What you need to do:
Check each line of the material that follows, and copy those holding the string "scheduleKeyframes".

Recorded information:

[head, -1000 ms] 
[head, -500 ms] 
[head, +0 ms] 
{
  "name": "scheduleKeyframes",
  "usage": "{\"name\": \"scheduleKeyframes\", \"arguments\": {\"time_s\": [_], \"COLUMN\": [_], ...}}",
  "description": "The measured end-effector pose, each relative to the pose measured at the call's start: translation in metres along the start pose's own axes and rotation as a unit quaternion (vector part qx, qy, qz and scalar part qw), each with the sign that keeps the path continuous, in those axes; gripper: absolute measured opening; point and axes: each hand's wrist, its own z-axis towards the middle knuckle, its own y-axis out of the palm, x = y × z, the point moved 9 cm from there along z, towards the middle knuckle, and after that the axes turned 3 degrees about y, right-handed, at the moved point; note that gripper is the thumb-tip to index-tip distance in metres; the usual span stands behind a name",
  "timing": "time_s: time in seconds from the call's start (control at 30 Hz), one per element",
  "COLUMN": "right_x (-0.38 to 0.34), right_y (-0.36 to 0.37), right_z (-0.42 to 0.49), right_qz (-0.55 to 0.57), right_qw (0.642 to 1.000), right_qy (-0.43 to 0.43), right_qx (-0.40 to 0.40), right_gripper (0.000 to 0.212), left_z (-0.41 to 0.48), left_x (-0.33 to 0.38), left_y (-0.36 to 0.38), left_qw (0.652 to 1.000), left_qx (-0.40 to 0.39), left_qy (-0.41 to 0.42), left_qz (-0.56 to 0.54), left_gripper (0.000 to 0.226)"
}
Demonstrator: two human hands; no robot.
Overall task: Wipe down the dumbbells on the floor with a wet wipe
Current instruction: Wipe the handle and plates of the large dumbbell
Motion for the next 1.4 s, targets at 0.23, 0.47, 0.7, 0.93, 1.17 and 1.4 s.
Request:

Result below:
  "name": "scheduleKeyframes",
  "usage": "{\"name\": \"scheduleKeyframes\", \"arguments\": {\"time_s\": [_], \"COLUMN\": [_], ...}}",

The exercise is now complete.